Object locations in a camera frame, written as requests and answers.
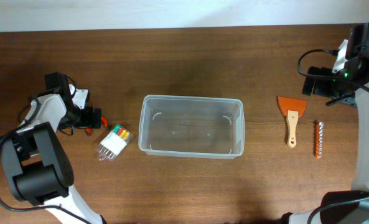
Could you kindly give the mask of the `red handled pliers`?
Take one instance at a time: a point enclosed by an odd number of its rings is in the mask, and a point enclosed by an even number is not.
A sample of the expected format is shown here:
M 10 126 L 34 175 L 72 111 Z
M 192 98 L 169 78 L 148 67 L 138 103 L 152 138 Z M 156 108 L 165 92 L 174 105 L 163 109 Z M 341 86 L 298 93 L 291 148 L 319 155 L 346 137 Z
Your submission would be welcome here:
M 103 116 L 101 117 L 101 123 L 105 129 L 107 130 L 111 129 L 111 124 Z M 87 136 L 91 136 L 93 133 L 93 130 L 91 128 L 86 128 L 85 133 Z

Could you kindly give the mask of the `orange bit holder strip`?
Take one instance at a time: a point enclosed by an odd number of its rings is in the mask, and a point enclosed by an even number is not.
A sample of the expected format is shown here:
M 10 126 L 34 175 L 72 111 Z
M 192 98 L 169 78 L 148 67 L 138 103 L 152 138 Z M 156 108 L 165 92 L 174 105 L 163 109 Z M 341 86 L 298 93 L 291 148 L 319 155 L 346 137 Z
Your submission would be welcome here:
M 315 133 L 314 133 L 314 156 L 320 159 L 322 156 L 322 143 L 324 135 L 324 123 L 316 121 L 315 122 Z

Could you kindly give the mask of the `orange scraper wooden handle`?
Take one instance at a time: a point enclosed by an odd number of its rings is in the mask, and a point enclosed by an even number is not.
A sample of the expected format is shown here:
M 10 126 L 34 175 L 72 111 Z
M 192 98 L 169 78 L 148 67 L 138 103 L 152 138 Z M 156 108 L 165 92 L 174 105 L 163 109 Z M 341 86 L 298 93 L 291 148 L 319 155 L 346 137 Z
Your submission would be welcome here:
M 306 110 L 307 101 L 296 98 L 278 96 L 277 102 L 281 114 L 286 118 L 288 128 L 287 145 L 290 148 L 294 148 L 297 145 L 297 122 Z

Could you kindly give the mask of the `clear plastic container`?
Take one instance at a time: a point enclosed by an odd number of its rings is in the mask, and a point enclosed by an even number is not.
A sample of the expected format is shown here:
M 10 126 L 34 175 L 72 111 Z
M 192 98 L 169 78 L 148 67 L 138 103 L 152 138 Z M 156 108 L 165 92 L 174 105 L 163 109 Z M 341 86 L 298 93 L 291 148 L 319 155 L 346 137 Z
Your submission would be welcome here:
M 138 146 L 148 155 L 234 159 L 245 149 L 245 115 L 238 99 L 147 95 Z

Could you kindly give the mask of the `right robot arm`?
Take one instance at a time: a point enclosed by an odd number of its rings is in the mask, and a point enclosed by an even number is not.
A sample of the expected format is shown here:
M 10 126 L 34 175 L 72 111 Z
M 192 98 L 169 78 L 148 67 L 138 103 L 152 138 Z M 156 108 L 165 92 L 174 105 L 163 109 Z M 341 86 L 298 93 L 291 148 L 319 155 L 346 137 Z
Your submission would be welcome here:
M 348 191 L 328 192 L 319 207 L 304 213 L 286 213 L 279 223 L 369 223 L 369 23 L 353 27 L 337 50 L 332 68 L 310 67 L 304 76 L 305 95 L 329 98 L 358 110 L 358 152 L 355 175 Z

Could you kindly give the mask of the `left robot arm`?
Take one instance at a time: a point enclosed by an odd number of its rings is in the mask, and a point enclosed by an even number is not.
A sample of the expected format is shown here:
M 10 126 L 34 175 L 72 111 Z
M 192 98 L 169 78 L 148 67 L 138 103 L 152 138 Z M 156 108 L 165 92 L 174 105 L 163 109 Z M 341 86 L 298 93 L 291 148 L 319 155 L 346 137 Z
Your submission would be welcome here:
M 90 92 L 66 74 L 45 76 L 45 91 L 33 96 L 20 126 L 0 137 L 0 161 L 14 198 L 29 208 L 0 205 L 12 212 L 46 210 L 61 223 L 104 223 L 74 186 L 72 165 L 56 133 L 101 128 L 101 110 L 88 105 Z

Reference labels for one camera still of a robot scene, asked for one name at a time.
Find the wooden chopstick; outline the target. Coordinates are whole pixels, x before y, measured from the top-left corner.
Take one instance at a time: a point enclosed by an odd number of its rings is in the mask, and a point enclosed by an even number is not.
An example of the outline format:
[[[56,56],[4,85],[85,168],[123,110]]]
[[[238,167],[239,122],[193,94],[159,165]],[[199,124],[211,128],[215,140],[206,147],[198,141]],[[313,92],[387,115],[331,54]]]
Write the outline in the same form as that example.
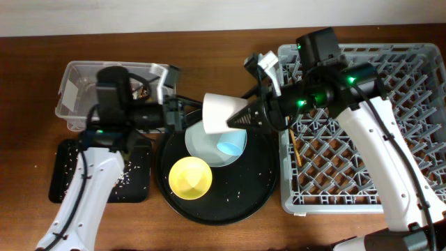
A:
[[[293,150],[294,150],[294,153],[295,153],[295,158],[296,158],[297,165],[298,165],[298,167],[302,167],[302,161],[300,159],[300,153],[299,153],[299,150],[298,150],[298,145],[297,145],[297,142],[296,142],[295,133],[294,133],[294,131],[292,129],[289,129],[289,134],[290,134],[290,138],[291,138],[291,141],[292,141]]]

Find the yellow bowl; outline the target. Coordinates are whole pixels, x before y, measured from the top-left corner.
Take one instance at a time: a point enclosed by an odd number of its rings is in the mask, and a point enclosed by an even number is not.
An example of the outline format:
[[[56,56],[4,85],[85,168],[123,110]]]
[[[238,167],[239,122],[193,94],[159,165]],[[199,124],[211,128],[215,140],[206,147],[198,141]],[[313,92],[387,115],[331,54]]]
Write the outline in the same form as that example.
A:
------------------------------------------------------------
- _YOUR GOAL_
Out of the records above, pick each line that contains the string "Find".

- _ANSWER SPACE_
Find the wooden chopstick; outline the target. Coordinates are whole pixels, x before y, measured from the top-left corner.
Find the yellow bowl; outline the target. Coordinates are whole pixels, x before y, measured from the top-left corner.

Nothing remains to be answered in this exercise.